We think that the results provided in this article support the reliability of ABMs in capturing the essential features of a complex biological process and faithfully reproducing different aspects of its behaviour, even on the basis of few empirical data. This approach identifies in the long-range electrodynamic forces some of the fundamental “ingredients” necessary for glycolysis to operate in an efficient way.

With this manuscript, however, we just laid the groundwork for further in silico and experimental studies that would explore those aspects of metabolism dynamics overlooked at the current stage of our analysis. An optimised implementation of Orion would allow longer simulations that, complemented by experimental validation of the present results, might highlight if some of our outcomes could be biased by the abstraction level of the agent-based models. As a first step in this direction, we recently carried out a study where we experimentally demonstrate the activation of resonant electrodynamic intermolecular forces for bio-macromolecules with a long-range action; this result has been achieved by characterising clustering transitions induced by fluorescence correlation spectroscopy40.

Once the robustness of our agent-based approach is reinforced, we might pave the way for a better comprehension of those phenomena associated with cellular metabolism that are still not well understood. As an example, it can be applied in the study of the Warburg effect, which describes the preference of cancer cells for the anaerobic (and energetically inefficient) consumption of glucose through glycolysis, even in presence of a high oxygen concentration41. Recent studies have linked such a process to the effect of glycolytic oscillations42 and to the rate of glycolysis, increased to provide a selective advantage over metabolic competition in the tumour environment43. In this paper, we have shown how long-range electrodynamic forces may affect the rate and efficiency of glucose oxidation, as well as the oscillations in glycolysis intermediates; therefore, additional studies might enlighten us on their potential involvement in such an anomalous behaviour of tumour cells.

Similar results might also be reached by empowering the capabilities of the agent-based approach with methods from other disciplines.
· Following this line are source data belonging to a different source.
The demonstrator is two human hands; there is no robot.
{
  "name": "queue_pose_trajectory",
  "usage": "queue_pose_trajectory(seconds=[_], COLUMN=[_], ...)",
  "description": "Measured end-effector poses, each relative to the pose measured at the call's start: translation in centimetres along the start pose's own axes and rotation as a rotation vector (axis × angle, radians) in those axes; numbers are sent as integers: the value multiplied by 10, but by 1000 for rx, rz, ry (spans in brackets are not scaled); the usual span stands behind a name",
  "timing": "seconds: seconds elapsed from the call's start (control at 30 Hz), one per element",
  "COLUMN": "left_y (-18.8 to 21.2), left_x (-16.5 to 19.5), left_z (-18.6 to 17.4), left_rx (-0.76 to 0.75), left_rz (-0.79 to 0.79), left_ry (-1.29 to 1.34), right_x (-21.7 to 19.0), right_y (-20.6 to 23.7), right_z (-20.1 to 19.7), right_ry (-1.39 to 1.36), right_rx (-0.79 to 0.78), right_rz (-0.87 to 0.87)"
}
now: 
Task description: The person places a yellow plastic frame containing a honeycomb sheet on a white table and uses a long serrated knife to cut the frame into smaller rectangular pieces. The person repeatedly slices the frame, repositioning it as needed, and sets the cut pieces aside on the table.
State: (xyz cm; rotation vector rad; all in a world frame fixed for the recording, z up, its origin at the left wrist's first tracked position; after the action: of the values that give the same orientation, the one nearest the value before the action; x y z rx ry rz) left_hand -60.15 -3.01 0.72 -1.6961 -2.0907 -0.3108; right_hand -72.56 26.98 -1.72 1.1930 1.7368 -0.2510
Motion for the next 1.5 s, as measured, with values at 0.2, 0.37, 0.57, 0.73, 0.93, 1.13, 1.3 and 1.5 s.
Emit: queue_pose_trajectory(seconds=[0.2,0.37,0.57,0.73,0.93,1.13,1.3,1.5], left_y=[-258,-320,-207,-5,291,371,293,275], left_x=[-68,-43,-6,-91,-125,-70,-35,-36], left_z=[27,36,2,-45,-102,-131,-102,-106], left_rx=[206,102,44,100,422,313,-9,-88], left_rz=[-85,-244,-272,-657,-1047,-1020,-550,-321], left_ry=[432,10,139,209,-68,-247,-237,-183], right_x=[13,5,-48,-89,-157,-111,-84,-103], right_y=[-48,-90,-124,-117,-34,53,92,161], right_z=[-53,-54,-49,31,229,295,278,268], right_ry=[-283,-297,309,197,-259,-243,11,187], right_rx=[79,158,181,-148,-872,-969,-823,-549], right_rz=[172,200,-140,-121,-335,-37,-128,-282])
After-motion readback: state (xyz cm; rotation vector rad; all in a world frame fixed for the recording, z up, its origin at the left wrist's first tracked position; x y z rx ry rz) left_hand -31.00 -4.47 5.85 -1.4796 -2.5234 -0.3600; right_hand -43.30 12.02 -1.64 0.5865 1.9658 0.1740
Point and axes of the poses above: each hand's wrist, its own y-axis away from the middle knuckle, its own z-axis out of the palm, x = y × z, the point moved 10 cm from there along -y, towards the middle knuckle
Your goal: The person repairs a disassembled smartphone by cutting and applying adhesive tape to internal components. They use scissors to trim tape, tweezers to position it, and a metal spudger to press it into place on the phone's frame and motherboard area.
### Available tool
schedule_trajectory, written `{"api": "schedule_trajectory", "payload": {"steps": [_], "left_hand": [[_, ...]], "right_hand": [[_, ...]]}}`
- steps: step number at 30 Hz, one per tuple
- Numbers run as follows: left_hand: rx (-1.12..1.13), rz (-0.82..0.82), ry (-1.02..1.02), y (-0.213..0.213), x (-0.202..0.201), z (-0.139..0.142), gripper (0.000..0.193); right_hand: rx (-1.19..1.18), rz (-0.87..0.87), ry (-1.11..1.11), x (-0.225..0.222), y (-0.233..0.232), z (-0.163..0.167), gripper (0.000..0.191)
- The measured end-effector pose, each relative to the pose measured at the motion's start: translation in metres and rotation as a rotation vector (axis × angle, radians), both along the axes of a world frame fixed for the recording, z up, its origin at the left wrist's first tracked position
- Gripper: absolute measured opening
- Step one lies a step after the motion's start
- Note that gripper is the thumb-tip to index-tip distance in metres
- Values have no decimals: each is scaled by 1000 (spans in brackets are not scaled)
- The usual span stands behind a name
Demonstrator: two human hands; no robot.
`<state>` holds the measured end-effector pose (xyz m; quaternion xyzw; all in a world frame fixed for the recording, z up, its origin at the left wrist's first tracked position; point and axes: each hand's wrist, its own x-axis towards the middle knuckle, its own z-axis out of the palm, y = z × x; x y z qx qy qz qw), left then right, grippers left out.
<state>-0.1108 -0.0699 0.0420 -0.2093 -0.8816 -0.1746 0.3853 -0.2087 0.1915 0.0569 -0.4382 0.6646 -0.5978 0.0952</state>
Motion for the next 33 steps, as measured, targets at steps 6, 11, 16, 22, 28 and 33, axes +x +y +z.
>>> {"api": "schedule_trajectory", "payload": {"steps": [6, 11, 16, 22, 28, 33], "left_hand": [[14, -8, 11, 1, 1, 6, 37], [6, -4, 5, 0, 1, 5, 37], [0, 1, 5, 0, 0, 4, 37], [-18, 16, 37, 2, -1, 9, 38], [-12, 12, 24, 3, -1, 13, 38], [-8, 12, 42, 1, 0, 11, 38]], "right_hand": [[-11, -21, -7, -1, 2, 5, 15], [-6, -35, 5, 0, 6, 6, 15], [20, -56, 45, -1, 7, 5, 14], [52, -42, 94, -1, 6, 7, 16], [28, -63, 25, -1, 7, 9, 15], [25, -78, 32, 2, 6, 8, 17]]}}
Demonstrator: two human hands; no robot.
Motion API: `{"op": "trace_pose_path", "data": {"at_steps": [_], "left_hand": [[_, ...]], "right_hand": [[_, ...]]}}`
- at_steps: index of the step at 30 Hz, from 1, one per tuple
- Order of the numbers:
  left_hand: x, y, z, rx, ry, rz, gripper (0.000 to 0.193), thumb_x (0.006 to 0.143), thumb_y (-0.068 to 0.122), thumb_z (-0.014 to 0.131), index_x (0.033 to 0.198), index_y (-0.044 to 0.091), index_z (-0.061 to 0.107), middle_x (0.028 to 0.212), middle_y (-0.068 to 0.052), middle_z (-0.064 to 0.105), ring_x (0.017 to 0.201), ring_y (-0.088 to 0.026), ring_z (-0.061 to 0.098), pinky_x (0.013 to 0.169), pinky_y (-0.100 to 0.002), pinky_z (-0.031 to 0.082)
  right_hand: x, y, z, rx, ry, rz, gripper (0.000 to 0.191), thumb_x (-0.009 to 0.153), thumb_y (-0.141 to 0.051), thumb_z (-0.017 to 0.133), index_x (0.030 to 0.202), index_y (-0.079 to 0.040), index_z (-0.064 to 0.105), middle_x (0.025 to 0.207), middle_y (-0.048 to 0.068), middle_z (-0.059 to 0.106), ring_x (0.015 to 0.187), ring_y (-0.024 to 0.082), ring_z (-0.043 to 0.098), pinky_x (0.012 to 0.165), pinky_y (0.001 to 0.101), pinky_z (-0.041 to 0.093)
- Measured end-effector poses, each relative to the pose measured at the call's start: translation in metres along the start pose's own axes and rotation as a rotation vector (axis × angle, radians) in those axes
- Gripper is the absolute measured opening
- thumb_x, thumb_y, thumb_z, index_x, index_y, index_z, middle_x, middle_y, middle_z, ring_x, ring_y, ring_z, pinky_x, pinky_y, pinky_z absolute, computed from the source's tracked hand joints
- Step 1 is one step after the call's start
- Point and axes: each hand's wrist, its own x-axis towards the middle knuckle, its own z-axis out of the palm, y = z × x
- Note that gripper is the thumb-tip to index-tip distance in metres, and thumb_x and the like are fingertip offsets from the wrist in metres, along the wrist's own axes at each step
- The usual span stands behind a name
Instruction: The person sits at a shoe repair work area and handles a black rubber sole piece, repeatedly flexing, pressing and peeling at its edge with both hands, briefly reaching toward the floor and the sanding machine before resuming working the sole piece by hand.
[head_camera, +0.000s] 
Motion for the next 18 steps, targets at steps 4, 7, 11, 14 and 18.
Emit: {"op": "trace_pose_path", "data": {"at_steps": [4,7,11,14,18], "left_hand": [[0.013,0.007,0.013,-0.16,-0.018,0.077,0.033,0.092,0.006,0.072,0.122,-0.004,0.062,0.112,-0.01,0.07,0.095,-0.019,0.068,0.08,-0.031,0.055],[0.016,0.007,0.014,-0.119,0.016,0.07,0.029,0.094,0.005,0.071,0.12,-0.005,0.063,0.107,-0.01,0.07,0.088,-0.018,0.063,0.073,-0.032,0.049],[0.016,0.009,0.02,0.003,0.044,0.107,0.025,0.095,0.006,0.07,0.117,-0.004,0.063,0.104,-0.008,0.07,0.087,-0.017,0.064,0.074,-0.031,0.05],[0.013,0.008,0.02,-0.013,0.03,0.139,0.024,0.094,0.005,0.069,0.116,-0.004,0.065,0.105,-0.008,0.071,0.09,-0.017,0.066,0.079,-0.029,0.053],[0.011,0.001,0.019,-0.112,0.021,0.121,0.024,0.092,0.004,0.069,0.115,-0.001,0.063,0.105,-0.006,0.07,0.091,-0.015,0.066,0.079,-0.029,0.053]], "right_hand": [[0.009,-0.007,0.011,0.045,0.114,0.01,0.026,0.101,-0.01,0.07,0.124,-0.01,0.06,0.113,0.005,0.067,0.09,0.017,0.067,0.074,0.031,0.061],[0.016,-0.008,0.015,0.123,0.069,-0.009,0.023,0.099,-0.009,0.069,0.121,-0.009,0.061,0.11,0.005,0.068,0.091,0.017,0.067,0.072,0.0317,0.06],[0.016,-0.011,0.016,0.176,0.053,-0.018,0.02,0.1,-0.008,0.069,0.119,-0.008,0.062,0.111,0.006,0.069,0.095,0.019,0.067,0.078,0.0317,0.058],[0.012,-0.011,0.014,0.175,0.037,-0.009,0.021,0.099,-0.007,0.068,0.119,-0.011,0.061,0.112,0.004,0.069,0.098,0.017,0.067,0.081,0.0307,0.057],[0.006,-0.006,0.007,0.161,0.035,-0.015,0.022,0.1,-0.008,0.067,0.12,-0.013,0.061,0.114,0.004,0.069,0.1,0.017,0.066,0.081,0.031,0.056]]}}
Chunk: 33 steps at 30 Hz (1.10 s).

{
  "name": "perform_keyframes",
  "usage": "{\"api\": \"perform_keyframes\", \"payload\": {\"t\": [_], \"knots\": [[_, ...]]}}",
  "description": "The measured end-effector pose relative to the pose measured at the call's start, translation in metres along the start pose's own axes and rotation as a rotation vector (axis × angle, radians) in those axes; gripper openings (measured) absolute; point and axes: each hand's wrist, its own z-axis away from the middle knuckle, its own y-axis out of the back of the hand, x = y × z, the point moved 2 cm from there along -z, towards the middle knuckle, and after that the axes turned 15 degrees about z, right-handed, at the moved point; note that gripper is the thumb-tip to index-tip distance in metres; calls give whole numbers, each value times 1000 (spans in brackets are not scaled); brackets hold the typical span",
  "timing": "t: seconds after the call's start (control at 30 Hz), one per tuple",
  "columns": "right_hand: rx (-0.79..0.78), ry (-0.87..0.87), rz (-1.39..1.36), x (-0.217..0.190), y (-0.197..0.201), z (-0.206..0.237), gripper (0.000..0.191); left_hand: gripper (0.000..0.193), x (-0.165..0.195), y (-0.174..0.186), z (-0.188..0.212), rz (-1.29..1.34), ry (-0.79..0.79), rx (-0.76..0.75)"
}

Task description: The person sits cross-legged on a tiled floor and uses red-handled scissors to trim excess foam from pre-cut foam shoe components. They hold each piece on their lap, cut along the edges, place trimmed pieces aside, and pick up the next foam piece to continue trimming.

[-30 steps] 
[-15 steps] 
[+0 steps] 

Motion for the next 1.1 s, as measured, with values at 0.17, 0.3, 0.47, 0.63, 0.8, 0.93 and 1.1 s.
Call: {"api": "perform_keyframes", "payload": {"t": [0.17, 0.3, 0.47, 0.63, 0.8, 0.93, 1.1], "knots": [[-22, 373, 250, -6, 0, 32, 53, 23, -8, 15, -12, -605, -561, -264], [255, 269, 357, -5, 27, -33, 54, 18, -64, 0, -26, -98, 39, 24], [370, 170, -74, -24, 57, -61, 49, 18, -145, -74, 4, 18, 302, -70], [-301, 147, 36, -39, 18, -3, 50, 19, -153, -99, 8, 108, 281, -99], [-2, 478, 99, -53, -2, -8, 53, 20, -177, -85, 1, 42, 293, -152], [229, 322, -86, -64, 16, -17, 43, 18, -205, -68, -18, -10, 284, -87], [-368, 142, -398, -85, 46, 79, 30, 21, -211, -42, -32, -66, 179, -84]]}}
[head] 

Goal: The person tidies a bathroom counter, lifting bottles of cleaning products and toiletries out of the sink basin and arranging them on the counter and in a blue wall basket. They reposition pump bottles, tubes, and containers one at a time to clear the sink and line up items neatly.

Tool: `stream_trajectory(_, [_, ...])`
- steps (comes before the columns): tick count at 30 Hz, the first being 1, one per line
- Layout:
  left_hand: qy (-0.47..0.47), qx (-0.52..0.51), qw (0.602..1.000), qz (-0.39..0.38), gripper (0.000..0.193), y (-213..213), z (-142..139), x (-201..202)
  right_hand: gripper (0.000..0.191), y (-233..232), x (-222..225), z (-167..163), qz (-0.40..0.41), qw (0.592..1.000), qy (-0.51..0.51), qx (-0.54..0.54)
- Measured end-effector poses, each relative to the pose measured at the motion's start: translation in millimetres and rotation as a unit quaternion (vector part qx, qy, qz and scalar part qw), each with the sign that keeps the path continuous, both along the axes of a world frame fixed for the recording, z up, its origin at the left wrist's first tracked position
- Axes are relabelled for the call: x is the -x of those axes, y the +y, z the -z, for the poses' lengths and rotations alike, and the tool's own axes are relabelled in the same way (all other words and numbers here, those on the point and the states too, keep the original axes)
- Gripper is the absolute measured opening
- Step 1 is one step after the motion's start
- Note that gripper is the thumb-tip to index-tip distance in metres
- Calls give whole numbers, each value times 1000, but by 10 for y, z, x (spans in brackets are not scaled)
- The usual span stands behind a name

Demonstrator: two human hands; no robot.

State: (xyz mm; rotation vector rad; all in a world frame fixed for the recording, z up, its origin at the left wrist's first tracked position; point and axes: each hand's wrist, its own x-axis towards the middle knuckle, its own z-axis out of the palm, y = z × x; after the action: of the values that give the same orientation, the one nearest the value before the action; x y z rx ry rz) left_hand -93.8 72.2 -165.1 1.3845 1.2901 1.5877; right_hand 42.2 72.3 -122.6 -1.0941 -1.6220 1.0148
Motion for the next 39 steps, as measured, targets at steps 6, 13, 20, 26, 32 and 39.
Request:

Among them, the topological data analysis, already used to better understand enzymatic reactions through ABMs32, may provide the current model with a many-body perspective. Shape calculus and hierarchical structures can be applied to represent molecular conformations and increase the accuracy of the interactions between cognate partners; these approaches would allow modelling the geometry of molecules shapes and collisions with a higher precision44,45. Moreover, we may better capture the collective synchronisation properties of a population of molecules behaving as coupled oscillators by using BOSL, the biological oscillators synchronisation logic46. Putting efforts in these directions might provide a new standpoint in our comprehension of molecular interactions and disclose aspects of biological systems that are still unexplored.

Figure 4
figure 4

Synchronised oscillation-like fluctuations observed in fructose 1,6-bisphosphate (F16bP), dihydroxyacetone phosphate (DHAP) and glyceraldehyde 3-phosphate (GAP). The first metabolite is the product of the phosphorylation of fructose-6-phosphate, catalysed by phosphofructokinase, while the other two are generated by the subsequent reaction in the glycolytic pathway, carried out by fructose-bisphosphate aldolase. DHAP and GAP are also interconverted by the triosephosphate isomerase. In (a,b), that is, the plots of the simulations that take into account the electromagnetic forces (limited or not by the Debye screening), we can observe an oscillatory trend with a frequency of about 2.8 s\(^{-1}\), synchronised in all the three curves. Conversely, in the simulation that considers just short-range electrostatic interactions, shown in plot (c), these oscillations are almost unnoticeable. The higher frequency measured experimentally in yeast’s glycolysis35 is of 30 s\(^{-1}\); therefore, at the time scale of our simulations, these can be considered more as micro-oscillations, which give us a clue of the higher faithfulness to the real glycolytic process of the models whose interactions are not limited to just random encounters and chemical affinities.